[Items from a data source]

────────────────────

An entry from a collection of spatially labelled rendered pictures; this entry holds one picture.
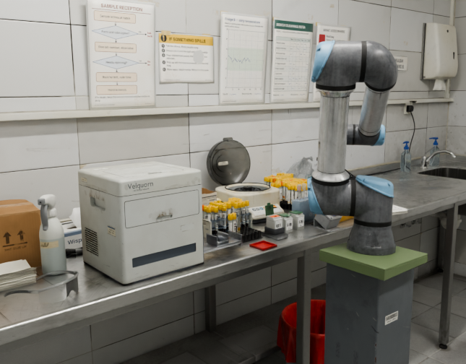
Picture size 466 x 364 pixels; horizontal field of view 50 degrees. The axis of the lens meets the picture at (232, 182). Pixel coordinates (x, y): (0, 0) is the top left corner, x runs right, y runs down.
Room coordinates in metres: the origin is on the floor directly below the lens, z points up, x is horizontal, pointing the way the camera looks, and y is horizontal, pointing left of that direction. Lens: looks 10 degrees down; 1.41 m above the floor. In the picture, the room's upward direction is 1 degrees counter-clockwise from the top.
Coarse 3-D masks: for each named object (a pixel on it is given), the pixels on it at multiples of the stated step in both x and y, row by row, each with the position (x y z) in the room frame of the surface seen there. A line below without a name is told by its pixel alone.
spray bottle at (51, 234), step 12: (48, 204) 1.41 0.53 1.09; (48, 216) 1.42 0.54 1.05; (48, 228) 1.41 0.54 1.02; (60, 228) 1.43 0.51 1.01; (48, 240) 1.40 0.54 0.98; (60, 240) 1.42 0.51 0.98; (48, 252) 1.40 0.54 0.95; (60, 252) 1.42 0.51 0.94; (48, 264) 1.40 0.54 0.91; (60, 264) 1.41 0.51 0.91
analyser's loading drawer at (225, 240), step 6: (222, 234) 1.60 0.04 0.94; (228, 234) 1.58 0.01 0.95; (234, 234) 1.63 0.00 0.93; (240, 234) 1.61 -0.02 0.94; (210, 240) 1.57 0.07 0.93; (216, 240) 1.55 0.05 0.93; (222, 240) 1.60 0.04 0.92; (228, 240) 1.58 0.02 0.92; (234, 240) 1.61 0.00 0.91; (240, 240) 1.61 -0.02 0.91; (204, 246) 1.55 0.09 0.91; (210, 246) 1.55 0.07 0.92; (216, 246) 1.55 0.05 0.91; (222, 246) 1.56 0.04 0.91; (228, 246) 1.58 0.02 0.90; (204, 252) 1.52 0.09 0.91
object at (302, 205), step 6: (300, 198) 1.99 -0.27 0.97; (306, 198) 1.99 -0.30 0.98; (294, 204) 1.95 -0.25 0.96; (300, 204) 1.93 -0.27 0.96; (306, 204) 1.96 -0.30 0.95; (300, 210) 1.93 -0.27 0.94; (306, 210) 1.96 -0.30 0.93; (306, 216) 1.96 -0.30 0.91; (312, 216) 1.99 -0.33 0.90; (306, 222) 1.94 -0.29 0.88; (312, 222) 1.96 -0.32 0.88
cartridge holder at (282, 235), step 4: (264, 228) 1.79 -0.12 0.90; (268, 228) 1.78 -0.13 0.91; (280, 228) 1.77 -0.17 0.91; (284, 228) 1.78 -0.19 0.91; (264, 232) 1.79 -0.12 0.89; (268, 232) 1.78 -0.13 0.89; (272, 232) 1.76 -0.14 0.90; (276, 232) 1.76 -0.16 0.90; (280, 232) 1.77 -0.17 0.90; (268, 236) 1.77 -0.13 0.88; (272, 236) 1.76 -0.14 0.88; (276, 236) 1.74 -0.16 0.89; (280, 236) 1.75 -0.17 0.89; (284, 236) 1.76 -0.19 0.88
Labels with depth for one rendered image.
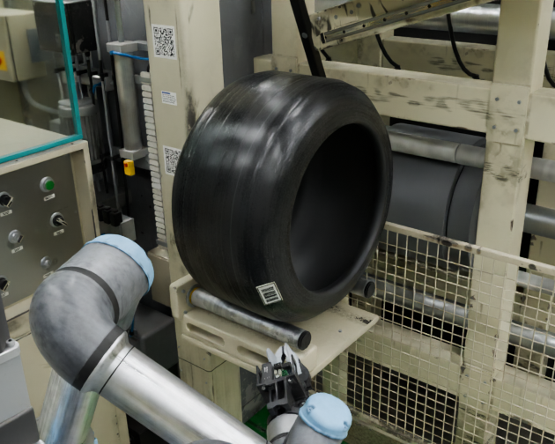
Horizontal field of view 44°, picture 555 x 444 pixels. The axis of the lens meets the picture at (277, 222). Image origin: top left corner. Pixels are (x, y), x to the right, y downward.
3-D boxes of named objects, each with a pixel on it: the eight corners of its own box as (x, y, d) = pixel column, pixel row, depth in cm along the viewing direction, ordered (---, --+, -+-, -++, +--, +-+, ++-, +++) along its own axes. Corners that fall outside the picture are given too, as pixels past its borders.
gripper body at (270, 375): (293, 351, 124) (299, 400, 114) (309, 382, 128) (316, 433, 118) (254, 363, 125) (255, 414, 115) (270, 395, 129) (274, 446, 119)
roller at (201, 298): (201, 284, 175) (198, 301, 176) (188, 287, 172) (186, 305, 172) (313, 329, 155) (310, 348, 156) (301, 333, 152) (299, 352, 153)
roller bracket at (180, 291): (171, 318, 173) (167, 284, 169) (270, 259, 201) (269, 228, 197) (181, 322, 171) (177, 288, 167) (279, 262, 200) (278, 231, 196)
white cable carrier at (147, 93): (158, 247, 187) (139, 71, 168) (171, 240, 191) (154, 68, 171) (169, 251, 185) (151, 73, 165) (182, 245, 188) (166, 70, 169)
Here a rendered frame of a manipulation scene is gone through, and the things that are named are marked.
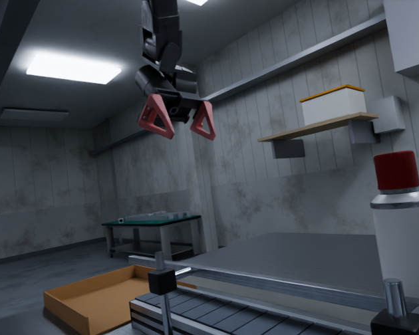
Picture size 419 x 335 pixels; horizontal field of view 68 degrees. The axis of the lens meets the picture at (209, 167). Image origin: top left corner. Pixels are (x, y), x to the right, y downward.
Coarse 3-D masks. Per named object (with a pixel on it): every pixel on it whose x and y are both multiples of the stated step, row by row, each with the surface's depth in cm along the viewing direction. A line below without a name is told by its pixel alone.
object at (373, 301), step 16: (128, 256) 62; (192, 272) 46; (208, 272) 44; (224, 272) 41; (240, 272) 40; (272, 288) 35; (288, 288) 34; (304, 288) 32; (320, 288) 31; (336, 288) 30; (352, 288) 30; (352, 304) 29; (368, 304) 28; (384, 304) 27; (416, 304) 25
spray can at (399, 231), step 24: (384, 168) 28; (408, 168) 27; (384, 192) 28; (408, 192) 27; (384, 216) 28; (408, 216) 26; (384, 240) 28; (408, 240) 26; (384, 264) 28; (408, 264) 26; (408, 288) 26
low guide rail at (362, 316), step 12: (192, 276) 59; (216, 288) 54; (228, 288) 52; (240, 288) 50; (252, 288) 48; (264, 300) 47; (276, 300) 45; (288, 300) 43; (300, 300) 42; (312, 300) 41; (324, 312) 39; (336, 312) 38; (348, 312) 37; (360, 312) 36; (372, 312) 35
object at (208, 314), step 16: (160, 304) 55; (176, 304) 54; (192, 304) 53; (208, 304) 52; (224, 304) 52; (240, 304) 51; (208, 320) 46; (224, 320) 45; (240, 320) 45; (256, 320) 44; (272, 320) 43; (288, 320) 43; (304, 320) 42
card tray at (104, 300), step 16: (112, 272) 91; (128, 272) 94; (144, 272) 91; (64, 288) 82; (80, 288) 85; (96, 288) 87; (112, 288) 86; (128, 288) 84; (144, 288) 82; (48, 304) 76; (64, 304) 66; (80, 304) 76; (96, 304) 74; (112, 304) 73; (128, 304) 71; (64, 320) 67; (80, 320) 59; (96, 320) 64; (112, 320) 63; (128, 320) 62

────────────────────

_Task brief_
Quote all the records verbatim, dropping any pictures from your copy.

_Response to the task_
An entry from a collection of spatially labelled rendered pictures; this entry holds one picture.
Picture size 466 x 364 pixels; horizontal field of view 50 degrees. The axis of the lens meets the picture at (232, 182). Pixel coordinates (x, y): (0, 0) is the top left corner, x runs right, y runs down.
Room coordinates in metres: the origin is on the floor directly below the lens, z points up, x is horizontal, pointing the way the camera looks, and y is horizontal, pointing left of that direction. Lens: looks 10 degrees down; 1.41 m above the floor. In the picture, the room's upward direction is 1 degrees counter-clockwise from the top.
Coarse 3-D masks: for each named object (a pixel on it is given), the pixels on it at multiples of the stated step in both x and y, row by row, each with the position (x y z) in the room frame of the surface seen there. A line below without a name is told by its pixel alone.
spray bottle at (51, 234), step 12: (48, 204) 1.41 0.53 1.09; (48, 216) 1.42 0.54 1.05; (48, 228) 1.41 0.54 1.02; (60, 228) 1.43 0.51 1.01; (48, 240) 1.40 0.54 0.98; (60, 240) 1.42 0.51 0.98; (48, 252) 1.40 0.54 0.95; (60, 252) 1.42 0.51 0.94; (48, 264) 1.40 0.54 0.91; (60, 264) 1.41 0.51 0.91
analyser's loading drawer at (225, 240), step 6: (222, 234) 1.60 0.04 0.94; (228, 234) 1.58 0.01 0.95; (234, 234) 1.63 0.00 0.93; (240, 234) 1.61 -0.02 0.94; (210, 240) 1.57 0.07 0.93; (216, 240) 1.55 0.05 0.93; (222, 240) 1.60 0.04 0.92; (228, 240) 1.58 0.02 0.92; (234, 240) 1.61 0.00 0.91; (240, 240) 1.61 -0.02 0.91; (204, 246) 1.55 0.09 0.91; (210, 246) 1.55 0.07 0.92; (216, 246) 1.55 0.05 0.91; (222, 246) 1.56 0.04 0.91; (228, 246) 1.58 0.02 0.90; (204, 252) 1.52 0.09 0.91
object at (302, 205), step 6: (300, 198) 1.99 -0.27 0.97; (306, 198) 1.99 -0.30 0.98; (294, 204) 1.95 -0.25 0.96; (300, 204) 1.93 -0.27 0.96; (306, 204) 1.96 -0.30 0.95; (300, 210) 1.93 -0.27 0.94; (306, 210) 1.96 -0.30 0.93; (306, 216) 1.96 -0.30 0.91; (312, 216) 1.99 -0.33 0.90; (306, 222) 1.94 -0.29 0.88; (312, 222) 1.96 -0.32 0.88
cartridge holder at (282, 235), step 4: (264, 228) 1.79 -0.12 0.90; (268, 228) 1.78 -0.13 0.91; (280, 228) 1.77 -0.17 0.91; (284, 228) 1.78 -0.19 0.91; (264, 232) 1.79 -0.12 0.89; (268, 232) 1.78 -0.13 0.89; (272, 232) 1.76 -0.14 0.90; (276, 232) 1.76 -0.16 0.90; (280, 232) 1.77 -0.17 0.90; (268, 236) 1.77 -0.13 0.88; (272, 236) 1.76 -0.14 0.88; (276, 236) 1.74 -0.16 0.89; (280, 236) 1.75 -0.17 0.89; (284, 236) 1.76 -0.19 0.88
Labels with depth for one rendered image.
Horizontal field of view 44°, picture 555 x 444 pixels. The axis of the lens meets the picture at (277, 222). Image origin: top left corner. Pixels are (x, y), x to the right, y downward.
3-D boxes of named objects, each with a pixel on it: the eight corners of its own box as (x, y, d) = pixel column, pixel row, depth in cm along the viewing direction, ordered (---, --+, -+-, -++, +--, +-+, ++-, +++) along its own axes. Corners that fall outside the picture are given too, as pixels past its borders.
gripper body at (270, 375): (293, 351, 124) (299, 400, 114) (309, 382, 128) (316, 433, 118) (254, 363, 125) (255, 414, 115) (270, 395, 129) (274, 446, 119)
roller at (201, 298): (201, 284, 175) (198, 301, 176) (188, 287, 172) (186, 305, 172) (313, 329, 155) (310, 348, 156) (301, 333, 152) (299, 352, 153)
roller bracket at (180, 291): (171, 318, 173) (167, 284, 169) (270, 259, 201) (269, 228, 197) (181, 322, 171) (177, 288, 167) (279, 262, 200) (278, 231, 196)
white cable carrier at (147, 93): (158, 247, 187) (139, 71, 168) (171, 240, 191) (154, 68, 171) (169, 251, 185) (151, 73, 165) (182, 245, 188) (166, 70, 169)
Here a rendered frame of a manipulation scene is gone through, and the things that are named are marked.
Picture size 419 x 335 pixels; horizontal field of view 68 degrees. The axis of the lens meets the picture at (209, 167). Image origin: top left corner. Pixels are (x, y), x to the right, y downward.
Coarse 3-D masks. Per named object (with a pixel on it): every pixel on it whose x and y are both multiples of the stated step, row by row, each with the surface's depth in cm along the viewing direction. A line below without a name is told by its pixel alone.
object at (373, 301), step 16: (128, 256) 62; (192, 272) 46; (208, 272) 44; (224, 272) 41; (240, 272) 40; (272, 288) 35; (288, 288) 34; (304, 288) 32; (320, 288) 31; (336, 288) 30; (352, 288) 30; (352, 304) 29; (368, 304) 28; (384, 304) 27; (416, 304) 25
spray can at (399, 231), step 24: (384, 168) 28; (408, 168) 27; (384, 192) 28; (408, 192) 27; (384, 216) 28; (408, 216) 26; (384, 240) 28; (408, 240) 26; (384, 264) 28; (408, 264) 26; (408, 288) 26
low guide rail at (362, 316), step 12: (192, 276) 59; (216, 288) 54; (228, 288) 52; (240, 288) 50; (252, 288) 48; (264, 300) 47; (276, 300) 45; (288, 300) 43; (300, 300) 42; (312, 300) 41; (324, 312) 39; (336, 312) 38; (348, 312) 37; (360, 312) 36; (372, 312) 35
object at (208, 314), step 16: (160, 304) 55; (176, 304) 54; (192, 304) 53; (208, 304) 52; (224, 304) 52; (240, 304) 51; (208, 320) 46; (224, 320) 45; (240, 320) 45; (256, 320) 44; (272, 320) 43; (288, 320) 43; (304, 320) 42
card tray at (104, 300), step 16: (112, 272) 91; (128, 272) 94; (144, 272) 91; (64, 288) 82; (80, 288) 85; (96, 288) 87; (112, 288) 86; (128, 288) 84; (144, 288) 82; (48, 304) 76; (64, 304) 66; (80, 304) 76; (96, 304) 74; (112, 304) 73; (128, 304) 71; (64, 320) 67; (80, 320) 59; (96, 320) 64; (112, 320) 63; (128, 320) 62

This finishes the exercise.